A mitigation model for TCP SYN flooding with IP spoofing

DDoS attack is considered to be a major threat among security problems in today´s Internet. These kinds of attack are potentially severe. They bring down business of company drastically. DDoS attack can easily exhaust the computing and communication resources of its victim within a short period of time. There are attacks exploiting some vulnerability or implementation bug in the software implementation of a service, to bring the server down. Some attacks will use all the available resources at the target machine. This paper deals on attacks that consume all the bandwidth available to the victim machine. While concentrating on the bandwidth attack the TCP SYN flood is the more prominent attack.
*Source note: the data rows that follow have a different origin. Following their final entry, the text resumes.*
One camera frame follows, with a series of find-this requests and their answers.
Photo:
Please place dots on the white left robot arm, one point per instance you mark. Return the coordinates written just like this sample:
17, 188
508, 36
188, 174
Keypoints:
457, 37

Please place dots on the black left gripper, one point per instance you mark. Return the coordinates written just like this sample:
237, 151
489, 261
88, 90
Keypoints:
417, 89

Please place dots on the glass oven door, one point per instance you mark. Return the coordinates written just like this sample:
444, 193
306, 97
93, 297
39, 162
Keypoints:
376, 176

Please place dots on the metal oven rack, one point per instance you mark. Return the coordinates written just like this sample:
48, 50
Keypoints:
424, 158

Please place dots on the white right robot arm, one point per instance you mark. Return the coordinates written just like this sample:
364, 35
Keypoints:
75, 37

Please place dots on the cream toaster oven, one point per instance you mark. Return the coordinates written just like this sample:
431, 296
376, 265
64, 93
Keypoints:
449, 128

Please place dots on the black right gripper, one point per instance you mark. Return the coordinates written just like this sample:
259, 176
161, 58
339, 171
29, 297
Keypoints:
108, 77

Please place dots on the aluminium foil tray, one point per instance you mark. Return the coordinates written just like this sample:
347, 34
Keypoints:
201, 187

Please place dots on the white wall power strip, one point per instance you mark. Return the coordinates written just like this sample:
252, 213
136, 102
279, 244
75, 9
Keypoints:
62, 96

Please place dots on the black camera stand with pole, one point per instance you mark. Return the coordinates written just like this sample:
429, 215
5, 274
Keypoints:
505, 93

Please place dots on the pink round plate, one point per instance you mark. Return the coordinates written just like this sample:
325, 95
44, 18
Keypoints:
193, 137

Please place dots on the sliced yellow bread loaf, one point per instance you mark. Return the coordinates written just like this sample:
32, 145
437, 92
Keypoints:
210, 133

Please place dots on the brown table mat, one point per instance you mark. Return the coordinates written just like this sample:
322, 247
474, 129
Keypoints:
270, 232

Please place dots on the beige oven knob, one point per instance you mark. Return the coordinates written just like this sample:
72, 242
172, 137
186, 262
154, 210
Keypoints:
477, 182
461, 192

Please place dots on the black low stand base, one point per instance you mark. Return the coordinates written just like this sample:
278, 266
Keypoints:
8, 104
TCP/IP protocol suite is the most widely used protocol suite for data communication. The TCP SYN flood works by exhausting the TCP connection queue of the host and thus denying legitimate connection requests. There are various methods used to detect and prevent this attack, one of which is to block the packet based on SYN flag count from the same IP address. This kind of prevention methods becomes unsuitable when the attackers use the Spoofed IP address. For the prevention of this kind of attacks, the TCP specific probing is used in the proposed scheme where the client is requested to change the windows size/ cause packet retransmission while sending the ACK in the three way hand shake. This is very useful to find the Spoofed IP Packets/TCP SYN flood and preventing them.